Output exactly what appears from the line containing "Ground black camera" to the end of the data below, and nothing more.
━━━ The data
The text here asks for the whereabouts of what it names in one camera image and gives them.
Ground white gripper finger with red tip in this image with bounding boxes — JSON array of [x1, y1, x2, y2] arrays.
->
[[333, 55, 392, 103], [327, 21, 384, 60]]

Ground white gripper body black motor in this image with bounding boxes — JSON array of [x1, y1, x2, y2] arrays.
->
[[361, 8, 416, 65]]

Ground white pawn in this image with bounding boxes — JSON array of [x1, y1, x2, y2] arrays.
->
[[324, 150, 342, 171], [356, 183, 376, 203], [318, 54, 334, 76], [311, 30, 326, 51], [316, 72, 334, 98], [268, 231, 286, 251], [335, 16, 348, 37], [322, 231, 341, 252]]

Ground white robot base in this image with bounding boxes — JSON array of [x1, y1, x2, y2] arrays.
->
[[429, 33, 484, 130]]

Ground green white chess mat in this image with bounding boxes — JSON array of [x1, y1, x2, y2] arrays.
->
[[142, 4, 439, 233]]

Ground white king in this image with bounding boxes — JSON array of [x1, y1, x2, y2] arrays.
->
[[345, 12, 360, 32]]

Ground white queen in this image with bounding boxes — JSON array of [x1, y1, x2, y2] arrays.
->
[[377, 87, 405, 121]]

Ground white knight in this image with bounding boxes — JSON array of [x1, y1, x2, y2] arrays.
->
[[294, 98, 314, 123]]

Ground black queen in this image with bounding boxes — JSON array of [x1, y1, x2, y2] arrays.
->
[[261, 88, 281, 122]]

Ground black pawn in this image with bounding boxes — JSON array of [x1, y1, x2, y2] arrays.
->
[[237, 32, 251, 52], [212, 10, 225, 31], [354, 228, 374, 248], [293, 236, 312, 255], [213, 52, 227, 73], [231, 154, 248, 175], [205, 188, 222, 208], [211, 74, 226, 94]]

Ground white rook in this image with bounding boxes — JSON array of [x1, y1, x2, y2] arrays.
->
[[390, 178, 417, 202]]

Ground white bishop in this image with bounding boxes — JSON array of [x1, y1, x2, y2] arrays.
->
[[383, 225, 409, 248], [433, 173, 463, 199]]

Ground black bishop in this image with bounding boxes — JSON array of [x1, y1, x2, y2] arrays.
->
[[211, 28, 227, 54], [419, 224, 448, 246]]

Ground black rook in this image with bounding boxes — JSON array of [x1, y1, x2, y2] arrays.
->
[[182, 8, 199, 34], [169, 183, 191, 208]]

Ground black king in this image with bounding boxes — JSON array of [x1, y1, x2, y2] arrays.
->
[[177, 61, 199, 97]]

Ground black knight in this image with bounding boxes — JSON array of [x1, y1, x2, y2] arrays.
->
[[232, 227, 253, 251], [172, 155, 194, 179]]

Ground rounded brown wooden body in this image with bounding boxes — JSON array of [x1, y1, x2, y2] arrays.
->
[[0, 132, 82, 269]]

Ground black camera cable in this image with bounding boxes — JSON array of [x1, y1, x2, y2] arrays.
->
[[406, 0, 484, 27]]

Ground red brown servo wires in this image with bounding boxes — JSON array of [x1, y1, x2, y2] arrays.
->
━━━━━━
• _Answer for the task_
Ground black camera cable in this image with bounding boxes — JSON array of [x1, y1, x2, y2] arrays.
->
[[406, 0, 484, 27]]

Ground red brown servo wires in this image with bounding boxes — JSON array of [x1, y1, x2, y2] arrays.
->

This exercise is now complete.